広がる大きな大きな青空。そう、今は初夏だったんだ。
「助かった……?」
四つの天井のがれきにまみれ、己稲が呟いた。
「『天翔け』、頑張って! もっと遠くに飛んでくれ!」
凪流が叫ぶ。
渓山の山頂にさしかかる。

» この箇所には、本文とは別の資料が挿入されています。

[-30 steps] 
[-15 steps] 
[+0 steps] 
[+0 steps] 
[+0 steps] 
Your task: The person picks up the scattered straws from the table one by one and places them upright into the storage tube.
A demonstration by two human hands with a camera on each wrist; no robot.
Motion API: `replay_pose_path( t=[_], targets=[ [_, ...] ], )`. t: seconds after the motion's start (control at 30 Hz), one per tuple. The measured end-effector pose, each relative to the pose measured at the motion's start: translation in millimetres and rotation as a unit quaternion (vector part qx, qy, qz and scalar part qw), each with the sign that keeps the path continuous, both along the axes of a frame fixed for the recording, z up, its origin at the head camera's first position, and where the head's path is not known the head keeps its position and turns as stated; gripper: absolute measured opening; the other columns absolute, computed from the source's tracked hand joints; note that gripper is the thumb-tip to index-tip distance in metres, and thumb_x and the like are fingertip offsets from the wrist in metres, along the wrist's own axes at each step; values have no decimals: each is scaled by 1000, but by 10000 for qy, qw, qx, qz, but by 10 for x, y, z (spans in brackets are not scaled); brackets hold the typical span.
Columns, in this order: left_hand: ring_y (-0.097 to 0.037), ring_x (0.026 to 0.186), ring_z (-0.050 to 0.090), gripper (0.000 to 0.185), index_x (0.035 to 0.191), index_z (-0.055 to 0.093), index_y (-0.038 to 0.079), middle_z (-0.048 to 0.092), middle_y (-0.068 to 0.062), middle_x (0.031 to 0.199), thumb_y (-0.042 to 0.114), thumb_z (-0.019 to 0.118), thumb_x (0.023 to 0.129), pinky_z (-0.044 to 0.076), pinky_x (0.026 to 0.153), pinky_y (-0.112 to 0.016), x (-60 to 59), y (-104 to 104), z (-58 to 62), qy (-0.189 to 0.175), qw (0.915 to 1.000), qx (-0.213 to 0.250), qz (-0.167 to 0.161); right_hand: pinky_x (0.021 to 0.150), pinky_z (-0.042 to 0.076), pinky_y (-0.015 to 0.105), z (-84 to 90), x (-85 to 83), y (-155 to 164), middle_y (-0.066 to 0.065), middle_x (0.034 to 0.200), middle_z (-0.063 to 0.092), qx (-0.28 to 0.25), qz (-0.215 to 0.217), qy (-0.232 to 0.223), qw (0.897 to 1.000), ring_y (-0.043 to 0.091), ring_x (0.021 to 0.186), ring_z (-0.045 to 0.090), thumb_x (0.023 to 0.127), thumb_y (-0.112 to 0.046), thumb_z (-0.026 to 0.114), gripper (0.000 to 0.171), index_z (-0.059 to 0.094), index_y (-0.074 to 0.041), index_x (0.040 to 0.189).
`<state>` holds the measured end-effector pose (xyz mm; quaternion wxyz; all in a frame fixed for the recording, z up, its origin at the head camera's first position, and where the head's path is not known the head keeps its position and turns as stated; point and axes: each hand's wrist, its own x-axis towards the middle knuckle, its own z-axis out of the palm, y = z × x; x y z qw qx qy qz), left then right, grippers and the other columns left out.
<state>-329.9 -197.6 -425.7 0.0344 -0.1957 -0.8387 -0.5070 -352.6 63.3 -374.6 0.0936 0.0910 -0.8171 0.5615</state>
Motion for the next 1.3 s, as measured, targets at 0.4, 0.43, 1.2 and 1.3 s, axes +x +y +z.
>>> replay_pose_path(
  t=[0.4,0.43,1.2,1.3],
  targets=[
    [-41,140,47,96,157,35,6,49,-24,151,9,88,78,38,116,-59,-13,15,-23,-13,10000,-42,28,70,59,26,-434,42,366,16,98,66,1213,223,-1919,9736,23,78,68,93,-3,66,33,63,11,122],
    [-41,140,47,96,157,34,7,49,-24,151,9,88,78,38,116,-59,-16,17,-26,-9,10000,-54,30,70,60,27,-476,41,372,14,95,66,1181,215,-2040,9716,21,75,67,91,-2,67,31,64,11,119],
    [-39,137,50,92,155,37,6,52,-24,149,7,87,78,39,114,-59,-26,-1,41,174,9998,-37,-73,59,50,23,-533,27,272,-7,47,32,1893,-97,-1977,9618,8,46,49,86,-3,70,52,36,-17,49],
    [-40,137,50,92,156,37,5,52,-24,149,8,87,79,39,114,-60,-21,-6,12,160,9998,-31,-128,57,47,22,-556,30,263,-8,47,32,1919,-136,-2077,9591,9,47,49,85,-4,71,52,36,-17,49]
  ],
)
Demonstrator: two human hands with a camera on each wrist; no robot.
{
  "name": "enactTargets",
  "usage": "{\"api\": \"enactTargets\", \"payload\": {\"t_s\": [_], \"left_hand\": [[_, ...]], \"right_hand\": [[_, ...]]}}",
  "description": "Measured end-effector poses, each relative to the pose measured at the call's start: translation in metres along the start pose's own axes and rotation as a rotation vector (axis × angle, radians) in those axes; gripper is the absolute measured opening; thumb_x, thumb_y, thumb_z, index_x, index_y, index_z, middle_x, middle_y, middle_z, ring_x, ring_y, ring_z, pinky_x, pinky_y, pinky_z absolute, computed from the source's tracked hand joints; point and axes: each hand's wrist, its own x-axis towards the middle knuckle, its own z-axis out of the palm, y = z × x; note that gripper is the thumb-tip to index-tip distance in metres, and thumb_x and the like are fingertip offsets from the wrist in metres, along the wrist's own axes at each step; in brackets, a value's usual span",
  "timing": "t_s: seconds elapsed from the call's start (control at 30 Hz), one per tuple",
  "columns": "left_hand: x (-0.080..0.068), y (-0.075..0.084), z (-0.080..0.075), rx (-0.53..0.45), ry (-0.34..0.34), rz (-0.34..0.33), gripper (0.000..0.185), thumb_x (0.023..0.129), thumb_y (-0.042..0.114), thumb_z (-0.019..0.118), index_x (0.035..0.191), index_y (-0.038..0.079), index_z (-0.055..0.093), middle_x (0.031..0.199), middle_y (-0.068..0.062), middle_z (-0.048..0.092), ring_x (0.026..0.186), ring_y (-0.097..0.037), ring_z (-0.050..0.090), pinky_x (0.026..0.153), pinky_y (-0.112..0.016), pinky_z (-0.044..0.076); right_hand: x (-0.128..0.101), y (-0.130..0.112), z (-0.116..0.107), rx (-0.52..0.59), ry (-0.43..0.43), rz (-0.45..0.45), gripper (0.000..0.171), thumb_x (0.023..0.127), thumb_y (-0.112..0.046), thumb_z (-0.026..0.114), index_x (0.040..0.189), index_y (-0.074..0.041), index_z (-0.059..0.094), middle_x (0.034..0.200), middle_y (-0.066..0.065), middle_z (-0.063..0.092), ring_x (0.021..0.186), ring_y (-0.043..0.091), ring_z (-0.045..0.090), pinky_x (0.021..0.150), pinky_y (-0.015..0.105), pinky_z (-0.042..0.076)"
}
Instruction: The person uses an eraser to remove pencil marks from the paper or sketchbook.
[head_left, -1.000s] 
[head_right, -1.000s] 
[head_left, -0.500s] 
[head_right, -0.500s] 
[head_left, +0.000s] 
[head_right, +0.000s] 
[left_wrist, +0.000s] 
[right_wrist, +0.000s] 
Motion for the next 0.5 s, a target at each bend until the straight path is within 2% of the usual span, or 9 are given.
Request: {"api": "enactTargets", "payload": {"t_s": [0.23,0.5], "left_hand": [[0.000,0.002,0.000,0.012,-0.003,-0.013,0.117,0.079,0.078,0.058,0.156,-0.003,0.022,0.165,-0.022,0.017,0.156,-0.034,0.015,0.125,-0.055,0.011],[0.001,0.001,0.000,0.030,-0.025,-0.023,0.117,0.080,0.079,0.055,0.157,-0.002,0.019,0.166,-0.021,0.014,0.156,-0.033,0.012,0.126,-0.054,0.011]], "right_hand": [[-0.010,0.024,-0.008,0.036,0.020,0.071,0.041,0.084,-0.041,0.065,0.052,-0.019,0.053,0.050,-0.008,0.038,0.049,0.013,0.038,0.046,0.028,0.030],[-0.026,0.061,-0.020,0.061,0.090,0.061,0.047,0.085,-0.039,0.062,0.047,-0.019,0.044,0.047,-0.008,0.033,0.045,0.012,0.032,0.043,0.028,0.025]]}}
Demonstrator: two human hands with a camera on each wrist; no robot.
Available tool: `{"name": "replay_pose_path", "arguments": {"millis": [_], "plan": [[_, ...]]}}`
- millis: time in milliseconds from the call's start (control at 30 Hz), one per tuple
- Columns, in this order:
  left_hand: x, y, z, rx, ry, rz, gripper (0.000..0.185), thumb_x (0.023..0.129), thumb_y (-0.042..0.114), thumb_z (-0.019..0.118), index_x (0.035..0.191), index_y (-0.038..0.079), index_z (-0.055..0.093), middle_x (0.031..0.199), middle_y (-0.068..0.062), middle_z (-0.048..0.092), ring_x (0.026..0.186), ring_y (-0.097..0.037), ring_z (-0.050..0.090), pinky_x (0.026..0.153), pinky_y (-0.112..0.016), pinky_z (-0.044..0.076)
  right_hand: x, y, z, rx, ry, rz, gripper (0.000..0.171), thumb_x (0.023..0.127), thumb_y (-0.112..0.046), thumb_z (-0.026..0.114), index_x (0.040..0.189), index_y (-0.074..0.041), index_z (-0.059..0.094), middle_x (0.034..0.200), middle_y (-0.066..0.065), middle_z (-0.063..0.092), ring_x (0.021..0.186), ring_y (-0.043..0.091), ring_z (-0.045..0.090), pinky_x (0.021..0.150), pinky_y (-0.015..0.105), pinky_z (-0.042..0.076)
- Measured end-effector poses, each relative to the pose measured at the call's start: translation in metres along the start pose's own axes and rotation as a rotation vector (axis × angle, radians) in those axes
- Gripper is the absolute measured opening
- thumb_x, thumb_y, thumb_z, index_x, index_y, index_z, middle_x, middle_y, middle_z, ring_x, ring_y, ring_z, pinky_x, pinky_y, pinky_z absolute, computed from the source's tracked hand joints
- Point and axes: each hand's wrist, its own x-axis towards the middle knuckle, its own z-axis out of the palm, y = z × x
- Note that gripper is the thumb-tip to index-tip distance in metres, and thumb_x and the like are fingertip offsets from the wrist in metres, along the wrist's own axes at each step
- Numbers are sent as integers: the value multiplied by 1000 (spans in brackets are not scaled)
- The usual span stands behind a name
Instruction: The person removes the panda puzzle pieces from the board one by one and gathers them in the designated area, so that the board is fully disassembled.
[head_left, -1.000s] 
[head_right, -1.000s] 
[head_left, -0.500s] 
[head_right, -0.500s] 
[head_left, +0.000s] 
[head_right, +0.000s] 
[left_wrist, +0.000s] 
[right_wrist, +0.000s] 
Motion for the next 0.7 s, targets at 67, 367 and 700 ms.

山の向こうに一点白く見えるのは葦寸の洞窟だろう。
振り返れば紫蘭の屋敷全体が、昼の景色の中でも異様に明るく輝いている。
「まだ爆発しないねぇ」
鳥の背にしがみついたまま、いつもの呑気な調子で夕露が呟く。
「案外ハッタリとか。実は光るしか能の無い術だったとか」
白に近い銀髪をなびかせながら、樹葵が馬鹿なことを言う。
二人の会話に、みんながなんとなく落ち着いてきたとき――
どっくわああぁあぁぁぁぁんっ!!
耳をつんざくほどの大音響をあげて、紫蘭の館は大爆発を引き起こした。
同時に真っ赤な火柱が、青空に届かんばかりに立ち上がり、我々の飛ぶ上空まで熱風が吹きつけてくる。
「俺たちの家が燃える……」
「みんな、なくなっちまうんだなあ」
樹葵と紫蘭の声には、何かやりきれない淋しさが含まれていた。
――確かあの館って、建造に至った経緯や歴史が地域資料館に掲示されるような代物だった気が……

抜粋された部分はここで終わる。